– Mamy po raz pierwszy taką bezpośrednią próbę zakłócenia naszej uroczystości – mówił przed Pałacem Prezydenckim Jarosław Kaczyński. Uroczystościom 80. miesięcznicy smoleńskiej towarzyszy kontrmanifestacja stowarzyszenia \'Obywatele RP\'.
Prezes Prawa i Sprawiedliwości zabrał głos przed Pałacem Prezydenckim, gdzie tuż po mszy św. trafił Marsz Pamięci. Próby zakłócenia apelu poległych podczas katastrofy smoleńskiej skomentował jako "pierwszą tak bezpośrednią sytuację".
– Ci, którzy tego dokonują mówią: działamy legalnie. Tak, w sensie formalnym działają legalnie, ale czy legalne i dopuszczalne są cele, które stawiają? Czy legalne jest odbieranie prawa innym, żeby się modlić? – pytał prezes PiS. – Wszystko jest nielegalne.
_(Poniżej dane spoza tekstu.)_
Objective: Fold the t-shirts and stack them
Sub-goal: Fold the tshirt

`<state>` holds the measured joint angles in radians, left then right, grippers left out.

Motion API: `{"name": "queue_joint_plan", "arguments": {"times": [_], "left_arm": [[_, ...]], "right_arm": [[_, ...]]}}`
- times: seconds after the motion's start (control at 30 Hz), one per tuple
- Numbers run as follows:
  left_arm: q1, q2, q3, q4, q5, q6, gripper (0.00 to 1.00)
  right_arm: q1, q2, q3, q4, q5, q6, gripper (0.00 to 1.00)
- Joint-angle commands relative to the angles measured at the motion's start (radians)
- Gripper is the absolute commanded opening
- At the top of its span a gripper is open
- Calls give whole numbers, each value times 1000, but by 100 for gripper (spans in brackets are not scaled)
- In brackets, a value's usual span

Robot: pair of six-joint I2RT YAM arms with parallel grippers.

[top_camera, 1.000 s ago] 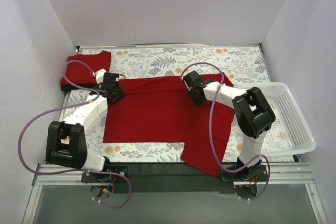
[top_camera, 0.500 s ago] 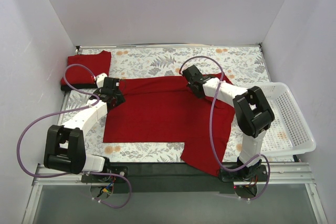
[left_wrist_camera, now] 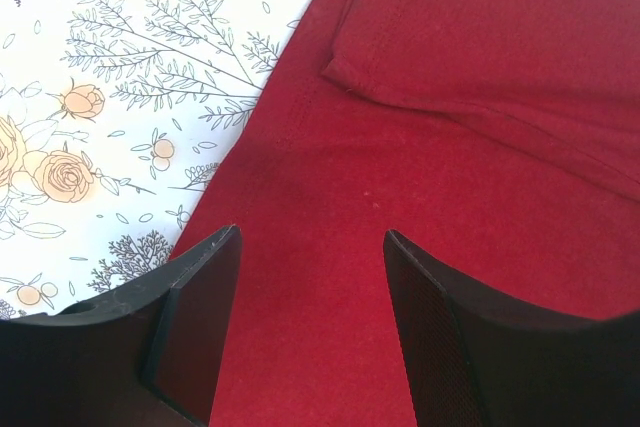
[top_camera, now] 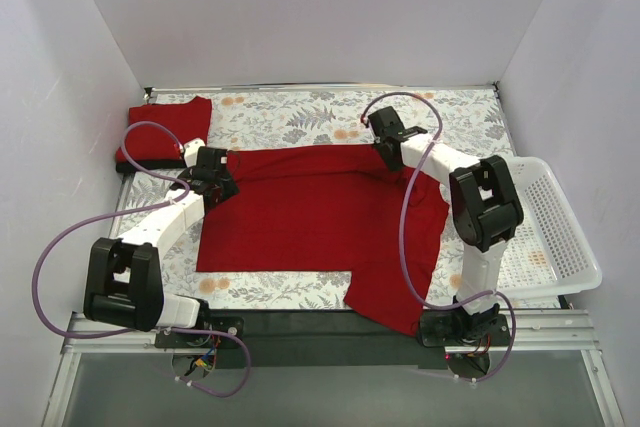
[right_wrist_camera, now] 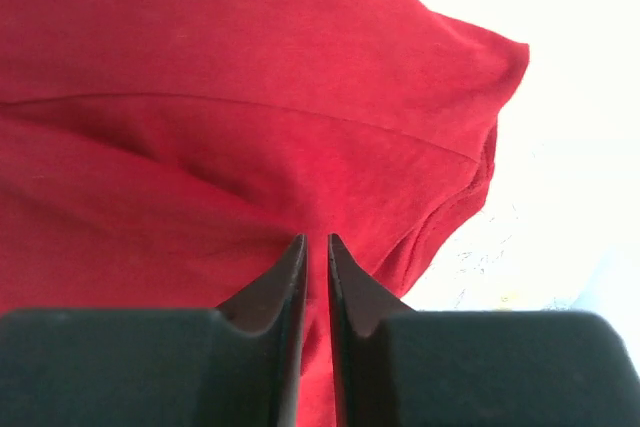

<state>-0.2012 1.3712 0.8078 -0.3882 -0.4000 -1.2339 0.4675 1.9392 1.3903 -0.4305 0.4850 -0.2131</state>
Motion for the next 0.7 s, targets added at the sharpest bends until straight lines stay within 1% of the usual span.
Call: {"name": "queue_joint_plan", "arguments": {"times": [0.0,0.13,0.17,0.23,0.33,0.43,0.47,0.5,0.53,0.57,0.6,0.63,0.67], "left_arm": [[-3,6,8,12,3,11,55],[-3,12,10,12,4,13,55],[-3,14,10,12,4,13,55],[-3,16,10,12,4,14,55],[-3,17,11,12,1,14,55],[-3,16,11,12,4,14,55],[-3,17,13,12,6,14,55],[-3,16,13,12,6,14,55],[-3,14,13,12,7,13,55],[-3,14,13,12,9,14,55],[-3,11,13,12,10,13,55],[-3,9,13,12,10,14,55],[-3,8,13,12,12,13,55]], "right_arm": [[-47,20,62,-5,-69,26,24],[-79,21,88,-11,-102,66,25],[-73,15,95,-16,-94,75,25],[-58,-26,90,-28,-135,84,25],[-10,-98,58,-28,-157,86,25],[40,-166,-13,-22,-178,110,26],[58,-204,-66,-25,-190,145,26],[59,-204,-66,-24,-207,146,26],[60,-236,-111,-21,-221,206,28],[60,-255,-149,19,-241,259,40],[59,-278,-189,50,-256,297,45],[59,-322,-282,91,-266,360,48],[59,-345,-328,129,-278,394,53]]}}
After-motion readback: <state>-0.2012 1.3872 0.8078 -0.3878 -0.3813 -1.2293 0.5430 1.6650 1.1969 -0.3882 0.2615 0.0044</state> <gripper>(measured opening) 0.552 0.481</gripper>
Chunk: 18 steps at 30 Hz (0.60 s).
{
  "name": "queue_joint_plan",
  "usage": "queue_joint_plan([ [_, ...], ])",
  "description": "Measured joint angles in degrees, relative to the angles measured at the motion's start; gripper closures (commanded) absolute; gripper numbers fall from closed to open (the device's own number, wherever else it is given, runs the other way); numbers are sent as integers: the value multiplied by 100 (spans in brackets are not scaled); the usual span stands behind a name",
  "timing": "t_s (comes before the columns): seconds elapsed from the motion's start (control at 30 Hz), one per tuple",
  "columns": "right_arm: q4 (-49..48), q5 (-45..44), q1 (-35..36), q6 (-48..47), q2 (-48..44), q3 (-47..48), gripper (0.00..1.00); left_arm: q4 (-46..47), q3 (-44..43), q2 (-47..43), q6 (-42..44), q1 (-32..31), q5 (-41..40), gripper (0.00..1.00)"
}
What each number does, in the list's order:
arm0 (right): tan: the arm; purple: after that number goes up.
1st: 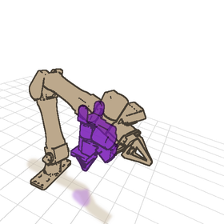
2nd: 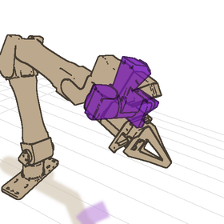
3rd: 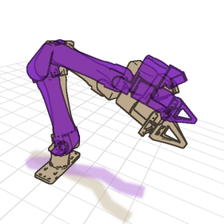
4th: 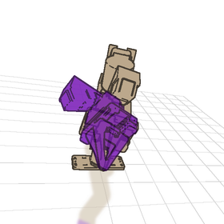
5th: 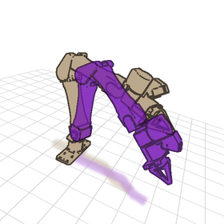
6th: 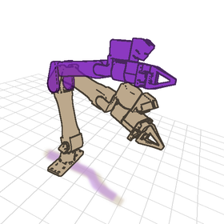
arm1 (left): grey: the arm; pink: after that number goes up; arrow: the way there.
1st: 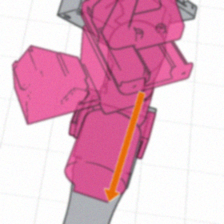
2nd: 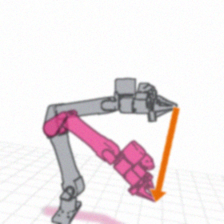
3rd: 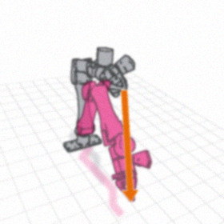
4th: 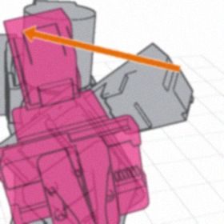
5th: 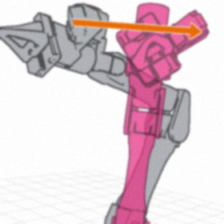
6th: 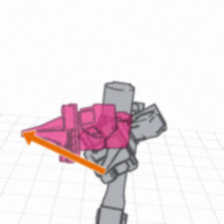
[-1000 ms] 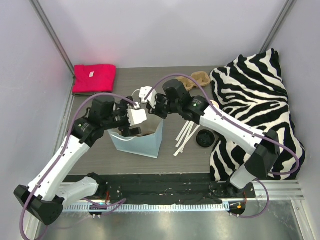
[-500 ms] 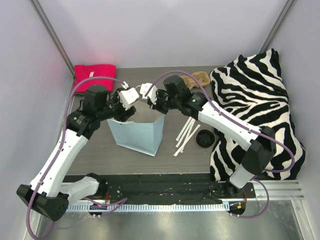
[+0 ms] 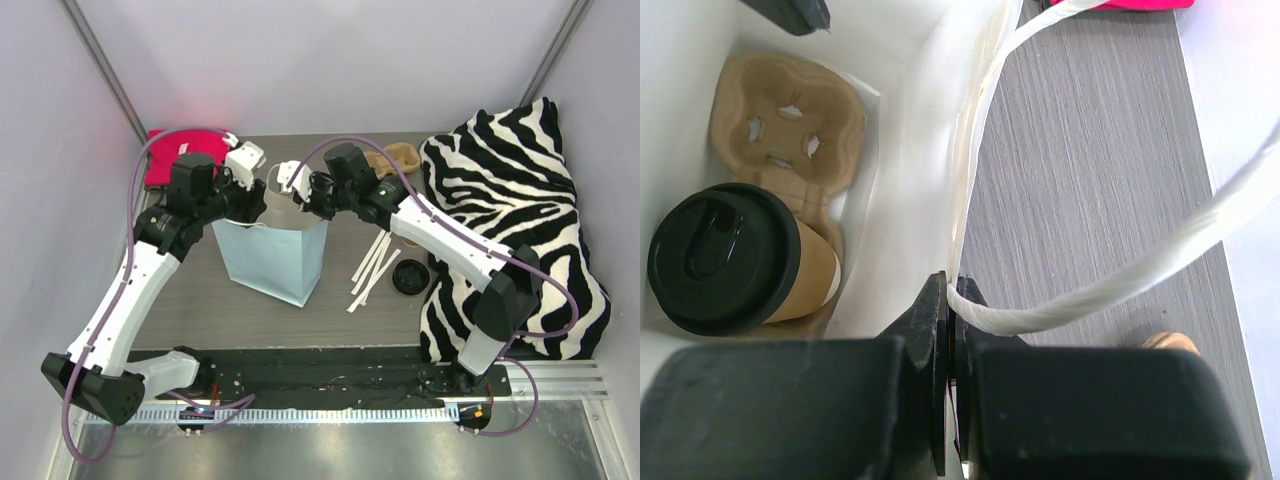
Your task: Pack the takeout coffee
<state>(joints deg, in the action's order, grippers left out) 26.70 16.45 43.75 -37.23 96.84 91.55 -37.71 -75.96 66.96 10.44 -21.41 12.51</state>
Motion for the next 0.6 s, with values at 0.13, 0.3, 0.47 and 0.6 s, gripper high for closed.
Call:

To trzeba jasno powiedzieć – dodał Jarosław Kaczyński.
– To, co mówią ci ludzie, to tylko i wyłącznie przykład czegoś szerszego, czegoś co jest charakterystyczne dla całej opowieści, tego co mówią nasi polityczni przeciwnicy – mówił prezes PiS-u dodając, że to nic innego jak przyjęcie zasad "kto silniejszy, ten lepszy". – To my prezentujemy prawdę, demokracje i wolność - dodał. - Dzięki nam Polska jest krajem wolności, jednym z niewielu w Europie – powiedział.